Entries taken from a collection
☆ ☆ ☆ ☆ ☆

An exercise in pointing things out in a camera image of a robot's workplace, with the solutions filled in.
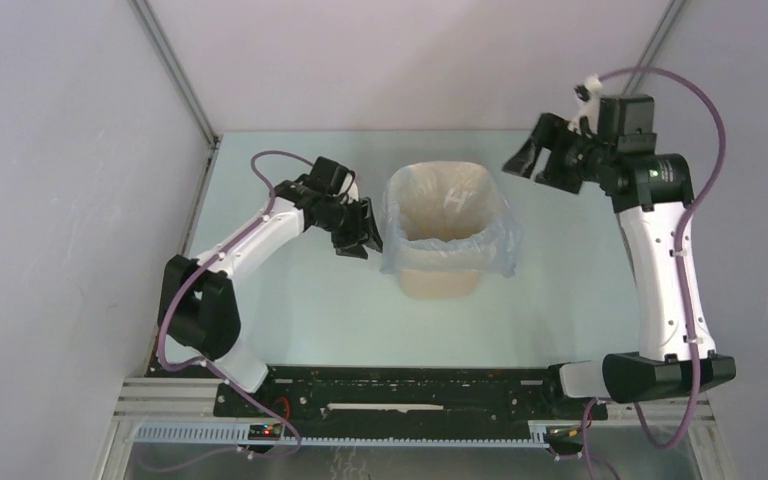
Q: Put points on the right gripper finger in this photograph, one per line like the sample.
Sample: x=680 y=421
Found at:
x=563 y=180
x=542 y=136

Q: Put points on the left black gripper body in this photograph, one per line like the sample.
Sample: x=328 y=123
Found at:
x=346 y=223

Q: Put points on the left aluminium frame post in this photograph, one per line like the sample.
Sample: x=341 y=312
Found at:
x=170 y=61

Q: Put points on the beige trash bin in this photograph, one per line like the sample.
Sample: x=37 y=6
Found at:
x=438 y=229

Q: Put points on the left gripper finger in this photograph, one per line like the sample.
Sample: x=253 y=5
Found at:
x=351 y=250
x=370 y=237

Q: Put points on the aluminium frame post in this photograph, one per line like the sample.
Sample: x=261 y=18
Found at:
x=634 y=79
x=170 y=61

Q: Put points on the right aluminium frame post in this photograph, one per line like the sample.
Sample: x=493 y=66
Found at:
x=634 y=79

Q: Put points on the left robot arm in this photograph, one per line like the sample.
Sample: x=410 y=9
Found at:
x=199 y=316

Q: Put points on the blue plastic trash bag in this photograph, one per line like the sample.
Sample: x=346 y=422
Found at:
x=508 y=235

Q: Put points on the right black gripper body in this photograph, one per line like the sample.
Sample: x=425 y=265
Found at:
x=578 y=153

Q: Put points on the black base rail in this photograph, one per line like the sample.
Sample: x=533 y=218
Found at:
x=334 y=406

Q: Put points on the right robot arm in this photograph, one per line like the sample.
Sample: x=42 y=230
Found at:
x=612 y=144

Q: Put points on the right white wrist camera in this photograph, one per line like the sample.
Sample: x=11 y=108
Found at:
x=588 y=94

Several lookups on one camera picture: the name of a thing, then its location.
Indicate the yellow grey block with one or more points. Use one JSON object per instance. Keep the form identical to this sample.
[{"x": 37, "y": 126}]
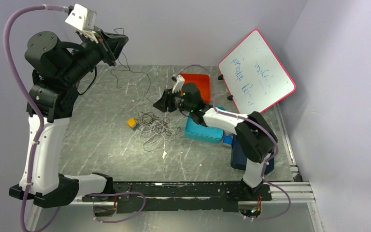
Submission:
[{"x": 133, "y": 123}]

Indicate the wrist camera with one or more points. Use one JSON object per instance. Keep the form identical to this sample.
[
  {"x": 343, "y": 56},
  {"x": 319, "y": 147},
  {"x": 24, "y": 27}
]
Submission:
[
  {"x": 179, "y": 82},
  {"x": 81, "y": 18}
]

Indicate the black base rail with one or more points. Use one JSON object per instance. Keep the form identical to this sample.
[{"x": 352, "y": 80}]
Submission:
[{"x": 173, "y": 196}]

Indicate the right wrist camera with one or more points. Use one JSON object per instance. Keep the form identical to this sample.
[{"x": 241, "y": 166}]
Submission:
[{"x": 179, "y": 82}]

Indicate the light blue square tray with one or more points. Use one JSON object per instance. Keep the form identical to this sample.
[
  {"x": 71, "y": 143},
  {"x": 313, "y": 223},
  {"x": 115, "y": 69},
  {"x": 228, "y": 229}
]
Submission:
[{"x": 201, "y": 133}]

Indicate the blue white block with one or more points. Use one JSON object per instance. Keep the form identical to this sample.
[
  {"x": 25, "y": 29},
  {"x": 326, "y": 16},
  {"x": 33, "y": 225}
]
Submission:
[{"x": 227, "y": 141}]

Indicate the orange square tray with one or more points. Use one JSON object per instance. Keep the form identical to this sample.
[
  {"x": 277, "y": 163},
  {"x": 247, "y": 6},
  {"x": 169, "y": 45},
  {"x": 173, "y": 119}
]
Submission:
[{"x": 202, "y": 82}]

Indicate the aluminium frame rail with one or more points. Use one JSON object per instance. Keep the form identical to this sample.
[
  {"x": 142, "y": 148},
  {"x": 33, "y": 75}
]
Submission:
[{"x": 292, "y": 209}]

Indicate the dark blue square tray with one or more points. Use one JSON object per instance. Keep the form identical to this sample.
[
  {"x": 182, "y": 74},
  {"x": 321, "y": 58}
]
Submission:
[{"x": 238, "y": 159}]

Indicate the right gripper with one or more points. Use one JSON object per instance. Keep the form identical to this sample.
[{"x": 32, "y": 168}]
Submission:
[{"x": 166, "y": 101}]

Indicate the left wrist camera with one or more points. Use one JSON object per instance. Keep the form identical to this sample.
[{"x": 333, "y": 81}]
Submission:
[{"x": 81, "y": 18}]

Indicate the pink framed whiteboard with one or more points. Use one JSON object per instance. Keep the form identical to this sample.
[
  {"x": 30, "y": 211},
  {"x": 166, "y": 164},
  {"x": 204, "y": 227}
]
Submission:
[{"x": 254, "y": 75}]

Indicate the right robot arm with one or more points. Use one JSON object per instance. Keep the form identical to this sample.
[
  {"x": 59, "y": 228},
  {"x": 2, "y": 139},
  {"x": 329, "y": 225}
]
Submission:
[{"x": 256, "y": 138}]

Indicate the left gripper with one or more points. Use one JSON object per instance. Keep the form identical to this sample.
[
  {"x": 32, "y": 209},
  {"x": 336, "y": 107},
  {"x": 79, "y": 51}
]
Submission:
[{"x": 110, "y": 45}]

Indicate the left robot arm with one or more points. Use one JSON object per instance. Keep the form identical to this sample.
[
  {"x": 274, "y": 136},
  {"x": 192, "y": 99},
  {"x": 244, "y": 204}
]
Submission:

☆ ☆ ☆ ☆ ☆

Assigned task
Although the records contain pictures, only their text should be repeated, exactly as it appears.

Result below
An exercise in pointing things out in a camera image of a robot's workplace, with the solutions filled in.
Q: Put points on the right gripper finger in this photograph, one per line like the sample.
Sample: x=680 y=421
Found at:
x=563 y=180
x=542 y=136

Q: Put points on the left black gripper body in this photograph, one per line like the sample.
Sample: x=328 y=123
Found at:
x=346 y=223

Q: Put points on the left aluminium frame post in this photograph, one per line like the sample.
Sample: x=341 y=312
Found at:
x=170 y=61

Q: Put points on the beige trash bin in this photograph, one per line like the sample.
Sample: x=37 y=6
Found at:
x=438 y=229

Q: Put points on the left gripper finger in this photograph, one per line like the sample.
Sample: x=253 y=5
Found at:
x=351 y=250
x=370 y=237

Q: Put points on the aluminium frame post in this photograph, one per line like the sample.
Sample: x=261 y=18
Found at:
x=634 y=79
x=170 y=61

Q: Put points on the right aluminium frame post in this photograph, one per line like the sample.
Sample: x=493 y=66
Found at:
x=634 y=79

Q: Put points on the left robot arm in this photograph, one per line like the sample.
Sample: x=410 y=9
Found at:
x=199 y=316

Q: Put points on the blue plastic trash bag in this photograph, one per line like the sample.
Sample: x=346 y=422
Found at:
x=508 y=235

Q: Put points on the right black gripper body in this photograph, one per line like the sample.
Sample: x=425 y=265
Found at:
x=578 y=153

Q: Put points on the black base rail in this photograph, one per line like the sample.
Sample: x=533 y=218
Found at:
x=334 y=406

Q: Put points on the right robot arm in this photograph, one per line like the sample.
Sample: x=42 y=230
Found at:
x=612 y=144

Q: Put points on the right white wrist camera in this photograph, one per line like the sample.
Sample: x=11 y=108
Found at:
x=588 y=94

Several lookups on one camera picture: the name of a thing, then its location.
Indicate the yellow grey block with one or more points. Use one JSON object per instance. Keep the form identical to this sample.
[{"x": 37, "y": 126}]
Submission:
[{"x": 133, "y": 123}]

Indicate the wrist camera with one or more points. Use one JSON object per instance. Keep the form identical to this sample.
[
  {"x": 343, "y": 56},
  {"x": 319, "y": 147},
  {"x": 24, "y": 27}
]
Submission:
[
  {"x": 179, "y": 82},
  {"x": 81, "y": 18}
]

Indicate the black base rail with one or more points. Use one JSON object per instance. Keep the form identical to this sample.
[{"x": 352, "y": 80}]
Submission:
[{"x": 173, "y": 196}]

Indicate the right wrist camera with one or more points. Use one JSON object per instance. Keep the form identical to this sample.
[{"x": 241, "y": 166}]
Submission:
[{"x": 179, "y": 82}]

Indicate the light blue square tray with one or more points. Use one JSON object per instance. Keep the form identical to this sample.
[
  {"x": 71, "y": 143},
  {"x": 313, "y": 223},
  {"x": 115, "y": 69},
  {"x": 228, "y": 229}
]
Submission:
[{"x": 201, "y": 133}]

Indicate the blue white block with one or more points. Use one JSON object per instance. Keep the form identical to this sample.
[
  {"x": 25, "y": 29},
  {"x": 326, "y": 16},
  {"x": 33, "y": 225}
]
Submission:
[{"x": 227, "y": 141}]

Indicate the orange square tray with one or more points. Use one JSON object per instance. Keep the form identical to this sample.
[
  {"x": 277, "y": 163},
  {"x": 247, "y": 6},
  {"x": 169, "y": 45},
  {"x": 173, "y": 119}
]
Submission:
[{"x": 202, "y": 82}]

Indicate the aluminium frame rail with one or more points. Use one JSON object per instance. Keep the form identical to this sample.
[
  {"x": 142, "y": 148},
  {"x": 33, "y": 75}
]
Submission:
[{"x": 292, "y": 209}]

Indicate the dark blue square tray with one or more points. Use one JSON object per instance. Keep the form identical to this sample.
[
  {"x": 182, "y": 74},
  {"x": 321, "y": 58}
]
Submission:
[{"x": 238, "y": 159}]

Indicate the right gripper with one or more points. Use one JSON object per instance. Keep the form identical to this sample.
[{"x": 32, "y": 168}]
Submission:
[{"x": 166, "y": 101}]

Indicate the left wrist camera with one or more points. Use one JSON object per instance. Keep the form identical to this sample.
[{"x": 333, "y": 81}]
Submission:
[{"x": 81, "y": 18}]

Indicate the pink framed whiteboard with one or more points. Use one JSON object per instance. Keep the form identical to this sample.
[
  {"x": 30, "y": 211},
  {"x": 166, "y": 164},
  {"x": 204, "y": 227}
]
Submission:
[{"x": 254, "y": 75}]

Indicate the right robot arm with one or more points. Use one JSON object per instance. Keep the form identical to this sample.
[
  {"x": 59, "y": 228},
  {"x": 2, "y": 139},
  {"x": 329, "y": 225}
]
Submission:
[{"x": 256, "y": 138}]

Indicate the left gripper with one or more points. Use one JSON object per instance. Keep the form identical to this sample.
[
  {"x": 32, "y": 209},
  {"x": 336, "y": 107},
  {"x": 79, "y": 51}
]
Submission:
[{"x": 110, "y": 45}]

Indicate the left robot arm with one or more points. Use one JSON object per instance. Keep the form identical to this sample.
[
  {"x": 274, "y": 136},
  {"x": 192, "y": 99},
  {"x": 244, "y": 204}
]
Submission:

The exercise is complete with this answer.